### ABOUT THIS TASK
Transcribe exactly the lines that fall between the one holding "Spatial annotation on" and the one holding "The room's upward direction in", inclusive, from the entries below.

### PROVIDED DATA
::::::
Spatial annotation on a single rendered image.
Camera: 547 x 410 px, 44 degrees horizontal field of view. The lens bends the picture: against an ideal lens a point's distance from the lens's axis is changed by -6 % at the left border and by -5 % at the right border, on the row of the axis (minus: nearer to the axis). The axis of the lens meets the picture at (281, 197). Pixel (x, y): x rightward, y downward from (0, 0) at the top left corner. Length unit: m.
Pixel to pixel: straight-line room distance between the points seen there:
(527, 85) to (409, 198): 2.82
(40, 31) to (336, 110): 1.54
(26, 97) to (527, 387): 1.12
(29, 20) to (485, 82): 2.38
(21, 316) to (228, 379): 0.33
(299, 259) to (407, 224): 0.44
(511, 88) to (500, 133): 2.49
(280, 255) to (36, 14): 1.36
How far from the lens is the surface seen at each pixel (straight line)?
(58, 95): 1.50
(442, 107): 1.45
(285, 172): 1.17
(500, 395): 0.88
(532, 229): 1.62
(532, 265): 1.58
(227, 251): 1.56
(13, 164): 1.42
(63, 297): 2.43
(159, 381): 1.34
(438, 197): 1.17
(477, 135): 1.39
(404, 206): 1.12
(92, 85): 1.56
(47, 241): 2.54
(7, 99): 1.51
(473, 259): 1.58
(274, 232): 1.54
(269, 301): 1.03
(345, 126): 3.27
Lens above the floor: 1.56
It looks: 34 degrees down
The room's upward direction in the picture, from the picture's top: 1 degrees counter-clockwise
::::::
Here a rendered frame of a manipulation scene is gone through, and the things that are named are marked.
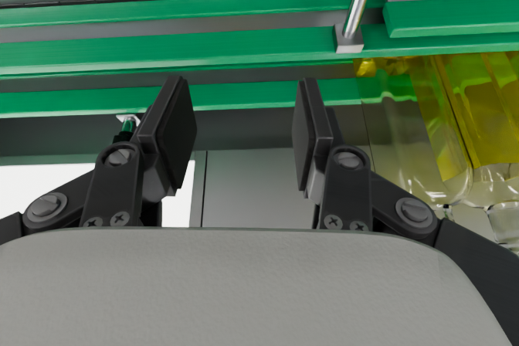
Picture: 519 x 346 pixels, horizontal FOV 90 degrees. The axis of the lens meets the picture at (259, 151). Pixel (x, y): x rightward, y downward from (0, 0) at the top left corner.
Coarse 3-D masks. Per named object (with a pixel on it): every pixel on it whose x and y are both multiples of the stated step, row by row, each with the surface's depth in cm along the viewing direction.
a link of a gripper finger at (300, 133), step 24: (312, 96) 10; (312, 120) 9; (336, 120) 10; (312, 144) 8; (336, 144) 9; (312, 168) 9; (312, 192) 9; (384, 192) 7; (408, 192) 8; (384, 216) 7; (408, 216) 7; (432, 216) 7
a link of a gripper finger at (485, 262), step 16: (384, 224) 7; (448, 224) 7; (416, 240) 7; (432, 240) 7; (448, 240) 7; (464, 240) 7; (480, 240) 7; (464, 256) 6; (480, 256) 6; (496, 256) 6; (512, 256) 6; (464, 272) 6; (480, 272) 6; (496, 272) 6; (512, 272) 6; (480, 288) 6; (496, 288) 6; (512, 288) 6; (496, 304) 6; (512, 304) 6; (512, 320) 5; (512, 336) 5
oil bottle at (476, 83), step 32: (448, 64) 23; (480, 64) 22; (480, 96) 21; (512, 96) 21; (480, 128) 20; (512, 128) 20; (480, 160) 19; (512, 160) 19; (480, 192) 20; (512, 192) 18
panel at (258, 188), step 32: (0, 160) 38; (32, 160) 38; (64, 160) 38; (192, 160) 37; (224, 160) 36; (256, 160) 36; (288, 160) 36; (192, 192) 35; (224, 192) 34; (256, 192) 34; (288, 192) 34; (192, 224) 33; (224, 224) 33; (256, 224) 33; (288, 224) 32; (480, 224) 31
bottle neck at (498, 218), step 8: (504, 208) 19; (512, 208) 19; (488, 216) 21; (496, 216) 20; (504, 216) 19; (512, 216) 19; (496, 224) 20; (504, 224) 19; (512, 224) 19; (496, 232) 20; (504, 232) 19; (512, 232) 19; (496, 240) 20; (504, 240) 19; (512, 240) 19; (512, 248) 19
::::::
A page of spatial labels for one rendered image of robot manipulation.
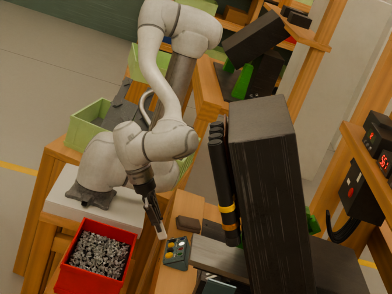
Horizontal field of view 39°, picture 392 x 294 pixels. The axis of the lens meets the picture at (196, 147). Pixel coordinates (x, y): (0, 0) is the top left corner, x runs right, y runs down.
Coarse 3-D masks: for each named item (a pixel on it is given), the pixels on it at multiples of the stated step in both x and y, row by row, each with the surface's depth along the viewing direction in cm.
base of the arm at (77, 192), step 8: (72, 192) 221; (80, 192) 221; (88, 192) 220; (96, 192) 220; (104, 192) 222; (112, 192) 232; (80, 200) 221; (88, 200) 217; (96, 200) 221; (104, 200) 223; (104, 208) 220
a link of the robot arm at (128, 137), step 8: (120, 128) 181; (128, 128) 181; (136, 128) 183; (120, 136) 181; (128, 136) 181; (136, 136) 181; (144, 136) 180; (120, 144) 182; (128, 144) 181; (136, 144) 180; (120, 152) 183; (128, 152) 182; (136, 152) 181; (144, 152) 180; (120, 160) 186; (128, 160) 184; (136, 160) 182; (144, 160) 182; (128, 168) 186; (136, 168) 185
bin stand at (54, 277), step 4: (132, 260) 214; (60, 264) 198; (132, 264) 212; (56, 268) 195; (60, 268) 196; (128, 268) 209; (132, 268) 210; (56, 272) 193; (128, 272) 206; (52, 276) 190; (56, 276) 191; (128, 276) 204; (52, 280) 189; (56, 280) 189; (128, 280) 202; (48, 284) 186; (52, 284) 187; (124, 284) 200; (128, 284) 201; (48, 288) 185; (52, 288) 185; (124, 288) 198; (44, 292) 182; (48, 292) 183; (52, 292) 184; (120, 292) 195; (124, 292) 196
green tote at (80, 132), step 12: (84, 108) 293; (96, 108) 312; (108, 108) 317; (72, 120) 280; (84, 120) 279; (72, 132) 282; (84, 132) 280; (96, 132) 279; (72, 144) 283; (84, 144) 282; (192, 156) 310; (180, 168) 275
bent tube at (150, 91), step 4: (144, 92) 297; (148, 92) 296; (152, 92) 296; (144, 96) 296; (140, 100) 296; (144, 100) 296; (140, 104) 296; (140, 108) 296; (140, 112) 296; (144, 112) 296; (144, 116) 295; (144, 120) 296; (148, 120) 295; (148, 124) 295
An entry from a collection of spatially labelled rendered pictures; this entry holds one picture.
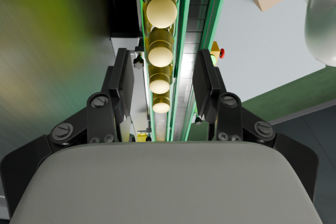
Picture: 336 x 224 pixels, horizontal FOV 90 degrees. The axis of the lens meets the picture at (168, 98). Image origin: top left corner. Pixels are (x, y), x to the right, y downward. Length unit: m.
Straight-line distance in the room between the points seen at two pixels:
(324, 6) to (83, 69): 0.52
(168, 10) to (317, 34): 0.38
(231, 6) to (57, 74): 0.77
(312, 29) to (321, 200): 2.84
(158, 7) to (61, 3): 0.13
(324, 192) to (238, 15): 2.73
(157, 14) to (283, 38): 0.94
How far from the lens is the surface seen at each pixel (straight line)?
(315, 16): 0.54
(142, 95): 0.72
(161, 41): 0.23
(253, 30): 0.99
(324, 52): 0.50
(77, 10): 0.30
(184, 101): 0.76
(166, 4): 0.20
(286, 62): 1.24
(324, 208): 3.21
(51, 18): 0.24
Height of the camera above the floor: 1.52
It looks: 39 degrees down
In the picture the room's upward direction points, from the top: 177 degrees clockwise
::::::
### OUTPUT FOR THIS EXERCISE
Spatial annotation on a single rendered image.
Camera: 547 x 410 px, 44 degrees horizontal field of view. The lens bends the picture: against an ideal lens a point's distance from the lens's axis is changed by -6 % at the left border and by -5 % at the right border, on the row of the axis (minus: nearer to the axis). The axis of the lens meets the picture at (281, 197). Pixel (x, y): x rightward, y downward from (0, 0) at the top left corner. Length unit: m.
Pixel to pixel: straight-line room distance between the points seen there:
(527, 85) to (409, 198): 2.82
(40, 31) to (336, 110): 1.54
(26, 97) to (527, 387): 1.12
(29, 20) to (485, 82): 2.38
(21, 316) to (228, 379): 0.33
(299, 259) to (407, 224): 0.44
(511, 88) to (500, 133): 2.49
(280, 255) to (36, 14): 1.36
How far from the lens is the surface seen at each pixel (straight line)?
(58, 95): 1.50
(442, 107): 1.45
(285, 172): 1.17
(500, 395): 0.88
(532, 229): 1.62
(532, 265): 1.58
(227, 251): 1.56
(13, 164): 1.42
(63, 297): 2.43
(159, 381): 1.34
(438, 197): 1.17
(477, 135): 1.39
(404, 206): 1.12
(92, 85): 1.56
(47, 241): 2.54
(7, 99): 1.51
(473, 259): 1.58
(274, 232): 1.54
(269, 301): 1.03
(345, 126): 3.27
Lens above the floor: 1.56
It looks: 34 degrees down
The room's upward direction in the picture, from the picture's top: 1 degrees counter-clockwise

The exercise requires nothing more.